▸ Directions for this task
Although the records contain pictures, only their text should be reproduced, exactly as written.

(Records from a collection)
== Segment start ==
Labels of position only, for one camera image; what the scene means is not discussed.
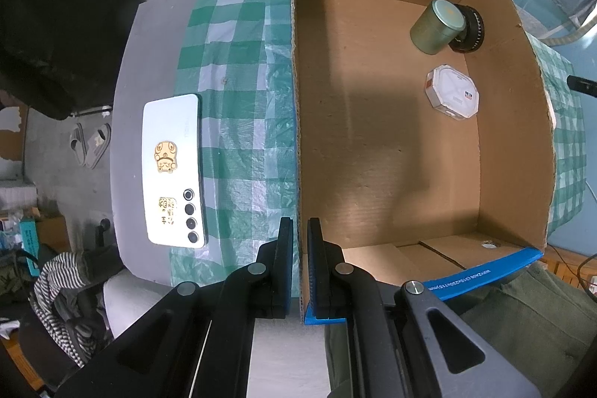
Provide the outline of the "white octagonal box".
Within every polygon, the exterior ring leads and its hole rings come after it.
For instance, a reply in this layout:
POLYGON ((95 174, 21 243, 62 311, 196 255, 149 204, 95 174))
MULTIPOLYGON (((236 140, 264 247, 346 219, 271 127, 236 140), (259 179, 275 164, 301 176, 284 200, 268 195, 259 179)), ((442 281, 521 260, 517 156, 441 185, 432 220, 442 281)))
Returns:
POLYGON ((441 65, 427 74, 425 94, 435 110, 454 119, 470 119, 479 110, 475 83, 450 65, 441 65))

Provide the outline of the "green cylindrical tin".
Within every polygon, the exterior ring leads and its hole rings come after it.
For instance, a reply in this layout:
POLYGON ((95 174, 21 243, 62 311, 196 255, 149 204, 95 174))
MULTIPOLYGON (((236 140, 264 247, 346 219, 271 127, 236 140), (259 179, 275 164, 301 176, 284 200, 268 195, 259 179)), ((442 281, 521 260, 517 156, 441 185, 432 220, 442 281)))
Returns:
POLYGON ((432 0, 410 29, 418 50, 436 54, 465 29, 465 16, 447 0, 432 0))

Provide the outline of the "blue-edged cardboard box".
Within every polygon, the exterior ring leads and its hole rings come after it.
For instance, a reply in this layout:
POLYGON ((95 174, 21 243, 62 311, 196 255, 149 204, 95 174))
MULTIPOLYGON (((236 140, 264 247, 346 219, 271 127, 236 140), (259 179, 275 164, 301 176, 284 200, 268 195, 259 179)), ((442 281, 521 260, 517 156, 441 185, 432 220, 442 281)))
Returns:
POLYGON ((427 54, 410 29, 431 1, 291 0, 298 220, 319 218, 378 281, 448 299, 543 256, 553 119, 512 0, 447 0, 479 11, 484 42, 427 54), (472 118, 431 106, 426 77, 441 65, 475 83, 472 118))

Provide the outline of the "white smartphone with stickers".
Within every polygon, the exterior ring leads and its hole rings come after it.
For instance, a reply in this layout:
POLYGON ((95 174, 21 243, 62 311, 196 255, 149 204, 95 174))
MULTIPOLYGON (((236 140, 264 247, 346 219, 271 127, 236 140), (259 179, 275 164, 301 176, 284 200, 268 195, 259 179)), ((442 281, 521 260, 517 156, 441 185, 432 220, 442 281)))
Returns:
POLYGON ((149 241, 165 247, 204 247, 199 96, 186 94, 145 104, 141 165, 149 241))

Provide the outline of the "striped clothing pile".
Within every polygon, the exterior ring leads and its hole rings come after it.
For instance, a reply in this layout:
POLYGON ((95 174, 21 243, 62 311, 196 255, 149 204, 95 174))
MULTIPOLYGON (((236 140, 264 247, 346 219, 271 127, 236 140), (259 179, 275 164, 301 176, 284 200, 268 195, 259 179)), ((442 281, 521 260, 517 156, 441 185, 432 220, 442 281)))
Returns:
POLYGON ((78 367, 84 367, 110 340, 97 308, 82 254, 61 253, 46 261, 29 294, 30 306, 47 334, 78 367))

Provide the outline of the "olive green trousers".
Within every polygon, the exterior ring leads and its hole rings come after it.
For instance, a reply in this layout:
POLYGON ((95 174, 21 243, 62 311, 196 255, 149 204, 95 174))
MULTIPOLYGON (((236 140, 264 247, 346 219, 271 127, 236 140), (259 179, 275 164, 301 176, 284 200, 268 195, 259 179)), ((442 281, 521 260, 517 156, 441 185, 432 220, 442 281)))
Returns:
POLYGON ((539 264, 446 302, 351 264, 328 282, 344 320, 325 329, 333 397, 596 394, 596 301, 539 264))

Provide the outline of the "pair of grey slippers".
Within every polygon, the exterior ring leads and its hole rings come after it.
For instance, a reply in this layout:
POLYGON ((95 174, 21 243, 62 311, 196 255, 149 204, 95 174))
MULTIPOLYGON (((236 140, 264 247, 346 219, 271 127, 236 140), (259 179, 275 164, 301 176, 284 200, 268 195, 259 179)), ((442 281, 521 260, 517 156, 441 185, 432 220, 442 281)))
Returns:
POLYGON ((93 170, 106 153, 111 140, 111 126, 102 124, 85 138, 83 126, 76 123, 70 132, 69 146, 81 167, 93 170))

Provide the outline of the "green checkered tablecloth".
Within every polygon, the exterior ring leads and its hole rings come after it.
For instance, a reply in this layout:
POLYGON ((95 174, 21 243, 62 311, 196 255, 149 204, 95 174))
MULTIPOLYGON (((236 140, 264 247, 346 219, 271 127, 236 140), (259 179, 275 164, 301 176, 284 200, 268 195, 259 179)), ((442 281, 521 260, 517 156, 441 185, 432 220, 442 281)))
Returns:
POLYGON ((174 92, 200 99, 207 244, 170 253, 172 284, 207 285, 254 261, 297 216, 290 0, 196 0, 174 92))

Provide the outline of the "teal box on floor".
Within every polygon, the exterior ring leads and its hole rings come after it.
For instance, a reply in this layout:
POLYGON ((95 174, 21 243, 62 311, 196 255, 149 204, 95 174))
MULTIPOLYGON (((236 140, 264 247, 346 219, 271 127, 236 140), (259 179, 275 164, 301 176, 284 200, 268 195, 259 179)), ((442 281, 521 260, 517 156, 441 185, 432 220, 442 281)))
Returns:
POLYGON ((31 255, 27 259, 27 265, 30 275, 38 277, 40 275, 40 266, 38 265, 38 251, 40 250, 40 241, 37 236, 37 225, 32 218, 23 218, 19 222, 19 233, 22 238, 22 249, 31 255))

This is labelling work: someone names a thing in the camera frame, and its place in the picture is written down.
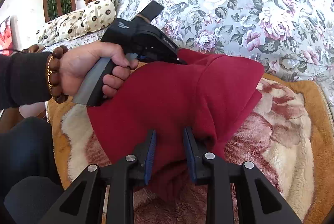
== Segment end ==
▸ Answer box
Labels of position only, for one camera image; what the scene means is not discussed.
Provide the outline of the "white octagonal box".
Within every polygon, the exterior ring leads and its hole rings come after it.
For instance, a reply in this layout:
POLYGON ((95 174, 21 243, 62 311, 196 255, 149 204, 95 174))
MULTIPOLYGON (((236 140, 264 247, 346 219, 271 127, 236 140), (259 179, 275 164, 301 176, 284 200, 268 195, 259 179)), ((442 281, 521 260, 517 156, 441 185, 432 220, 442 281)))
Returns:
POLYGON ((441 65, 427 74, 425 94, 435 110, 454 119, 470 119, 479 110, 475 83, 450 65, 441 65))

Provide the outline of the "green cylindrical tin".
Within every polygon, the exterior ring leads and its hole rings come after it.
For instance, a reply in this layout:
POLYGON ((95 174, 21 243, 62 311, 196 255, 149 204, 95 174))
MULTIPOLYGON (((236 140, 264 247, 346 219, 271 127, 236 140), (259 179, 275 164, 301 176, 284 200, 268 195, 259 179)), ((442 281, 521 260, 517 156, 441 185, 432 220, 442 281)))
Returns:
POLYGON ((432 0, 410 29, 418 50, 436 54, 465 29, 465 16, 447 0, 432 0))

Provide the outline of the "blue-edged cardboard box".
Within every polygon, the exterior ring leads and its hole rings come after it.
For instance, a reply in this layout:
POLYGON ((95 174, 21 243, 62 311, 196 255, 149 204, 95 174))
MULTIPOLYGON (((236 140, 264 247, 346 219, 271 127, 236 140), (259 179, 275 164, 301 176, 284 200, 268 195, 259 179)), ((442 281, 521 260, 517 156, 441 185, 432 220, 442 281)))
Returns:
POLYGON ((427 54, 410 29, 431 1, 291 0, 298 220, 319 218, 378 281, 448 299, 543 256, 553 119, 512 0, 447 0, 479 11, 484 42, 427 54), (472 118, 431 106, 426 77, 441 65, 475 83, 472 118))

Provide the outline of the "white smartphone with stickers".
Within every polygon, the exterior ring leads and its hole rings come after it.
For instance, a reply in this layout:
POLYGON ((95 174, 21 243, 62 311, 196 255, 149 204, 95 174))
MULTIPOLYGON (((236 140, 264 247, 346 219, 271 127, 236 140), (259 179, 275 164, 301 176, 284 200, 268 195, 259 179)), ((442 281, 521 260, 517 156, 441 185, 432 220, 442 281)))
Returns:
POLYGON ((149 241, 165 247, 204 247, 199 96, 186 94, 145 104, 141 165, 149 241))

Provide the outline of the "striped clothing pile".
Within every polygon, the exterior ring leads and its hole rings come after it.
For instance, a reply in this layout:
POLYGON ((95 174, 21 243, 62 311, 196 255, 149 204, 95 174))
MULTIPOLYGON (((236 140, 264 247, 346 219, 271 127, 236 140), (259 179, 275 164, 301 176, 284 200, 268 195, 259 179)), ((442 281, 521 260, 517 156, 441 185, 432 220, 442 281)))
Returns:
POLYGON ((78 367, 84 367, 110 340, 97 308, 82 254, 61 253, 46 261, 29 294, 30 306, 47 334, 78 367))

Provide the outline of the "olive green trousers".
Within every polygon, the exterior ring leads and its hole rings come after it.
For instance, a reply in this layout:
POLYGON ((95 174, 21 243, 62 311, 196 255, 149 204, 95 174))
MULTIPOLYGON (((236 140, 264 247, 346 219, 271 127, 236 140), (259 179, 275 164, 301 176, 284 200, 268 195, 259 179)), ((442 281, 521 260, 517 156, 441 185, 432 220, 442 281)))
Returns:
POLYGON ((539 264, 446 302, 351 264, 328 282, 344 320, 325 329, 333 397, 596 394, 596 301, 539 264))

Provide the outline of the "pair of grey slippers".
Within every polygon, the exterior ring leads and its hole rings come after it.
For instance, a reply in this layout:
POLYGON ((95 174, 21 243, 62 311, 196 255, 149 204, 95 174))
MULTIPOLYGON (((236 140, 264 247, 346 219, 271 127, 236 140), (259 179, 275 164, 301 176, 284 200, 268 195, 259 179)), ((442 281, 521 260, 517 156, 441 185, 432 220, 442 281)))
Returns:
POLYGON ((93 170, 106 153, 111 140, 111 126, 102 124, 85 138, 83 126, 76 123, 70 132, 69 146, 81 167, 93 170))

Provide the outline of the "green checkered tablecloth".
Within every polygon, the exterior ring leads and its hole rings come after it.
For instance, a reply in this layout:
POLYGON ((95 174, 21 243, 62 311, 196 255, 149 204, 95 174))
MULTIPOLYGON (((236 140, 264 247, 346 219, 271 127, 236 140), (259 179, 275 164, 301 176, 284 200, 268 195, 259 179)), ((442 281, 521 260, 517 156, 441 185, 432 220, 442 281)))
Returns:
POLYGON ((174 92, 200 99, 207 244, 170 253, 172 284, 207 285, 254 261, 297 216, 290 0, 196 0, 174 92))

Provide the outline of the "teal box on floor".
Within every polygon, the exterior ring leads and its hole rings come after it.
For instance, a reply in this layout:
POLYGON ((95 174, 21 243, 62 311, 196 255, 149 204, 95 174))
MULTIPOLYGON (((236 140, 264 247, 346 219, 271 127, 236 140), (259 179, 275 164, 301 176, 284 200, 268 195, 259 179)), ((442 281, 521 260, 517 156, 441 185, 432 220, 442 281)))
Returns:
POLYGON ((31 255, 27 259, 27 265, 30 275, 38 277, 40 275, 40 266, 38 265, 38 251, 40 250, 40 241, 37 236, 37 225, 32 218, 23 218, 19 222, 19 233, 22 238, 22 249, 31 255))

This is labelling work: someone names a thing in the camera frame, and its place in the picture is written down.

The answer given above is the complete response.